Five Abolitionists | American Experience | Official Site

Frederick Douglass Born into slavery on Maryland's extern shorein 1818, Frederick Douglass spent several years in Baltimore, where he learned to read. Douglass viewed his newfound literacy as the key to knowledge, and "the pathway from slavery to freedom," as he wrote in his first autobiography. In 1838, he escaped to the North, settling in

The Abolitionists | Article

Five Abolitionists


Frederick Douglass

Born into slavery on Maryland's extern shore in 1818, Frederick Douglass spent several years in Baltimore, where he learned to read. Douglass viewed his newfound literacy as the key to knowledge, and "the pathway from slavery to freedom," as he wrote in his first autobiography. In 1838, he escaped to the North, settling in the abolitionist stronghold of New Bedford, Massachusetts. After reading William Lloyd Garrison's newspaper The Liberator, and hearing him speak at an anti-slavery meeting, Douglass joined forces with Garrison, traveling across the North to tell his story and advocate for the eradication of slavery. In 1845, he published his autobiographical Narrative of the Life of Frederick Douglass, which won him national fame -- and brought him to the attention of his former owners. To avoid recapture, Douglass fled to the United Kingdom, where he spent two years lecturing. As Douglass's Narrative became a bestseller, he was treated by his British hosts not just as an equal, but as a celebrity.

Shortly after his return to the U.S. in 1847, Douglass moved to Rocheter, new York, a final stop for northbound fugitive slaves on the Underground Railroad. Rochester (and upstate New York) was a hotbed for political abolitionism and was a boom town -- upstate New York in antebellum America was the California of the 20th century. There Douglass established his own newspaper, The North Star. He did so without the blessing of his mentor and friend Garrison. The printer felt abandoned and betrayed. The rift between the two men grew deeper as Douglass questioned Garrison’s philosophies -- particularly his commitment to nonviolence and his insistence that abolitionists ignore politics.

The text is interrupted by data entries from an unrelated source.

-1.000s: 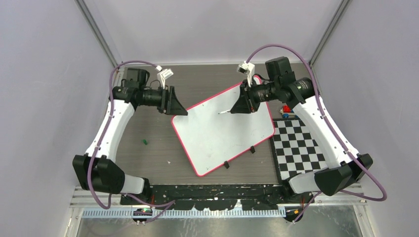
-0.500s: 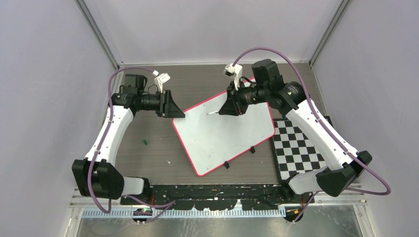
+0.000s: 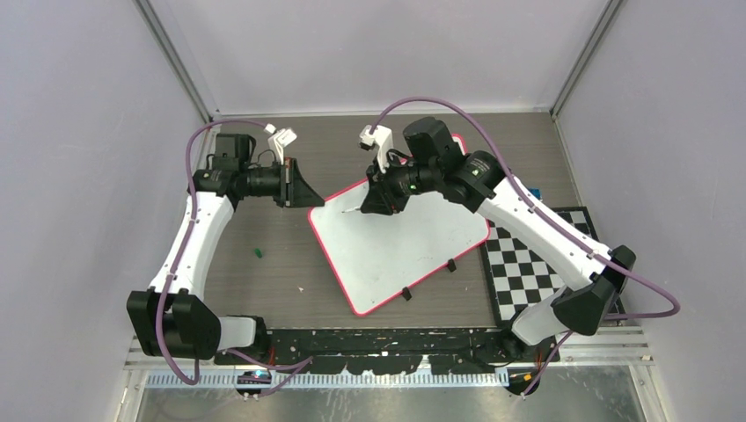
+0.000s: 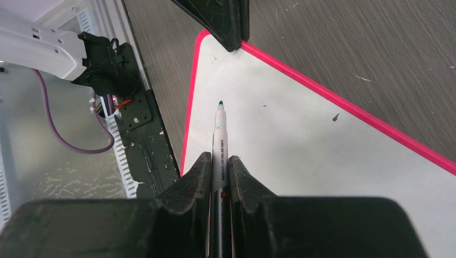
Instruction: Write a sentence on the whiteboard
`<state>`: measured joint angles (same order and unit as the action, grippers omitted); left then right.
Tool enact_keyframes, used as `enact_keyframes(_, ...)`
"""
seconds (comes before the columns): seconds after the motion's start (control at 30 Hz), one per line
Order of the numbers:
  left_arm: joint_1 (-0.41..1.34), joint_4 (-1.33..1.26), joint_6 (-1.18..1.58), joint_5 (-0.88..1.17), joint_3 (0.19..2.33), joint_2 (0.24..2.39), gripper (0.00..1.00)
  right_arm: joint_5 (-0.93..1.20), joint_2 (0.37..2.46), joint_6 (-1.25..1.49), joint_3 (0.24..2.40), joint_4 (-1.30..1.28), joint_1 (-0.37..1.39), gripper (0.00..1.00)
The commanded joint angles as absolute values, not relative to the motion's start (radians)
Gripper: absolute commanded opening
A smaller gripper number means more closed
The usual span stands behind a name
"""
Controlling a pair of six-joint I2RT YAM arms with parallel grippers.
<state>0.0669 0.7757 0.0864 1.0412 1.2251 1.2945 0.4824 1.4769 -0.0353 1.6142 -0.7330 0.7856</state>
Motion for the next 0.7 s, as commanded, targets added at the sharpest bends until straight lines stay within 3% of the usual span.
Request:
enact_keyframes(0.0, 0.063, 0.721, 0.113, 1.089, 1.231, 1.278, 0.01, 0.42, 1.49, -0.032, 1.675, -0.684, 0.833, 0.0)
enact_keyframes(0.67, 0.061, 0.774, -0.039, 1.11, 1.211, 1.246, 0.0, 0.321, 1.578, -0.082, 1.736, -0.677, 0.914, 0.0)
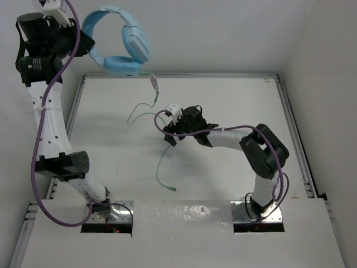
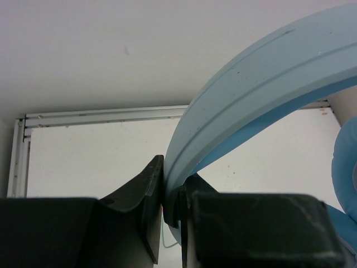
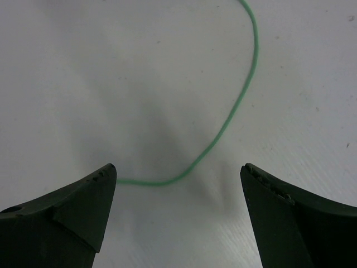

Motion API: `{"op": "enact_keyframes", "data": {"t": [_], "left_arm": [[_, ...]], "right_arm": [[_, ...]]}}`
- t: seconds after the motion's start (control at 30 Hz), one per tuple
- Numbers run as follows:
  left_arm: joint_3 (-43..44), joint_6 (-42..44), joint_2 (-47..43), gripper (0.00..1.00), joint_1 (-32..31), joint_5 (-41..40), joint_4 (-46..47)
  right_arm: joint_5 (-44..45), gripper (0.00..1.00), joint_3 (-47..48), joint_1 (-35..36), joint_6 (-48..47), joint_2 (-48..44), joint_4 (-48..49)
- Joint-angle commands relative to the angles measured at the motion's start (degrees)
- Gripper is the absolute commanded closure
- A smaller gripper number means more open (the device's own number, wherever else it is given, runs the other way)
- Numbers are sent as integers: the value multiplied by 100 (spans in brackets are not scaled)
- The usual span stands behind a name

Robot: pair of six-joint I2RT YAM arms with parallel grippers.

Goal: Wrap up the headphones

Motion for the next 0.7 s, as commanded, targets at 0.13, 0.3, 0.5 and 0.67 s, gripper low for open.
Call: {"op": "enact_keyframes", "data": {"t": [0.13, 0.3, 0.5, 0.67], "left_arm": [[-157, -445, -436, 100, -109, -141, 489], [-527, -498, -462, 100, -127, -353, 524], [-509, -524, -436, 100, -118, -335, 586], [-641, -471, -480, 100, -136, -344, 577]], "right_arm": [[141, 10, 670, 194, -38, 255, 617], [1028, 6, -237, 336, 1595, -404, 3587], [1082, 8, 483, 336, 2870, -2, 4266], [863, 39, 747, 336, 3434, 298, 4495]]}}
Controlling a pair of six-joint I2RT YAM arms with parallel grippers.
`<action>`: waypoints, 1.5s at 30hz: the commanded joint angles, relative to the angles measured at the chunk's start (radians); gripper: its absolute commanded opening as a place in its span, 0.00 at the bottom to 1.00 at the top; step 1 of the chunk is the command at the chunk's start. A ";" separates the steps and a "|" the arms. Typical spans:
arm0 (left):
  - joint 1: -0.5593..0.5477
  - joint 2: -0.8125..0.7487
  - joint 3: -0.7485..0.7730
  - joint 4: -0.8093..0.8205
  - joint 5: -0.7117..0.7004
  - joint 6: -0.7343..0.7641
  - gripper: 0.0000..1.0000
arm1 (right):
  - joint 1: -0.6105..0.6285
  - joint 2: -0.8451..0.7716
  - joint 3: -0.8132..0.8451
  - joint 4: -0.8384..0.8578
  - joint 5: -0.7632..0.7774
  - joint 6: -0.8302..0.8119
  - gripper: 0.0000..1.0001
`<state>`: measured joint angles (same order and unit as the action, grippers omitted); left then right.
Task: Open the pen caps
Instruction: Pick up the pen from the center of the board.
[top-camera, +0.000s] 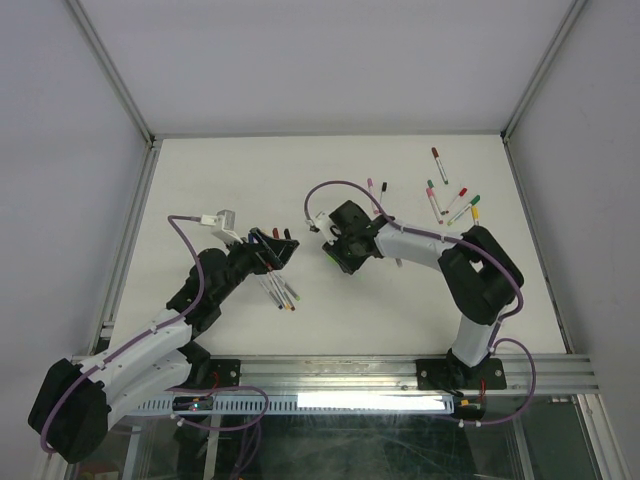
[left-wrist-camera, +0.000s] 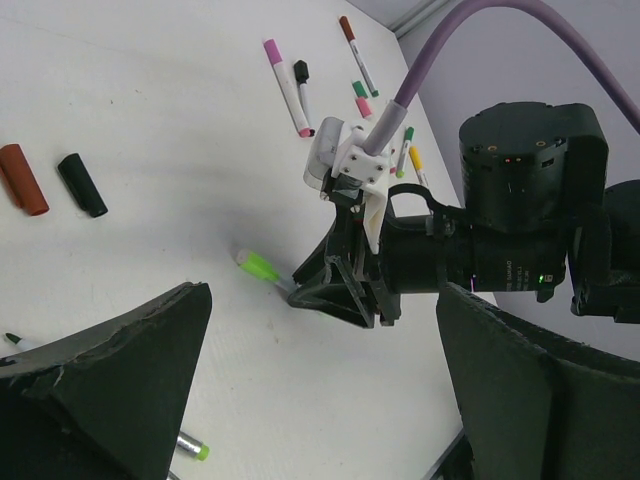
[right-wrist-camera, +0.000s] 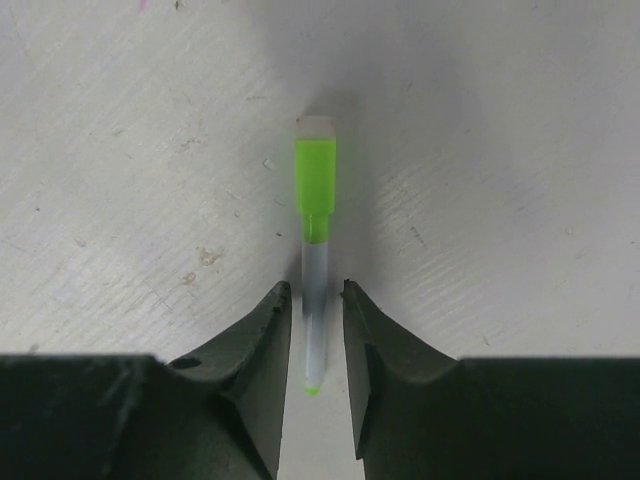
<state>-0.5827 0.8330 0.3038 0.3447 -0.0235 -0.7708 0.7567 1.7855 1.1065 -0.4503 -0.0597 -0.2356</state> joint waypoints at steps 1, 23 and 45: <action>-0.002 -0.004 -0.003 0.066 0.014 -0.007 0.99 | 0.013 0.031 0.021 -0.014 0.057 -0.028 0.28; -0.004 0.077 -0.066 0.243 0.081 -0.100 0.96 | -0.045 -0.047 0.014 -0.006 -0.068 -0.008 0.00; -0.089 0.378 -0.070 0.519 0.069 -0.263 0.93 | -0.150 -0.108 -0.010 0.024 -0.318 0.053 0.00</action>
<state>-0.6426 1.1683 0.2123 0.7589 0.0803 -1.0012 0.6304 1.7382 1.0985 -0.4572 -0.2848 -0.2134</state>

When the Civil War began, Douglass hoped the goal of the war would be to end slavery. But as late as August of 1862, Lincoln announced his primary goal was to save the Union "and is not either to save or destroy slavery." Douglass was therefore overjoyed when Lincoln announced the following month that he would emancipate the slaves in rebel-held territory.

After Lincoln issued the Emancipation Proclamation on January 1, 1863, Douglass helped recruit black soldiers to fight in the Union Army. In the post-war years, Douglass continued his relentless campaign for civil rights, working to help freedmen in the South. He died in 1895 after serving in a number of government posts, including as a consul general and minister to Haiti. 

William Lloyd Garrison

After growing up in Newburyport, Massachusetts, William Lloyd Garrison moved to Boston in 1828. His profound sense of Christian morality led him to become an advocate for the abolitionist cause, and in 1831, with the support of the black abolitionist community, he founded the anti-slavery newspaper The Liberator. Through the paper, which would become one of the most influential publications of the movement, Garrison propagated his view that "moral suasion" and nonviolence would be effective methods to promote abolition. He was one of the founding members of the American Anti-Slavery Society in 1833. Recognizing Frederick Douglass’ gifts as a speaker, he urged him to join the cause.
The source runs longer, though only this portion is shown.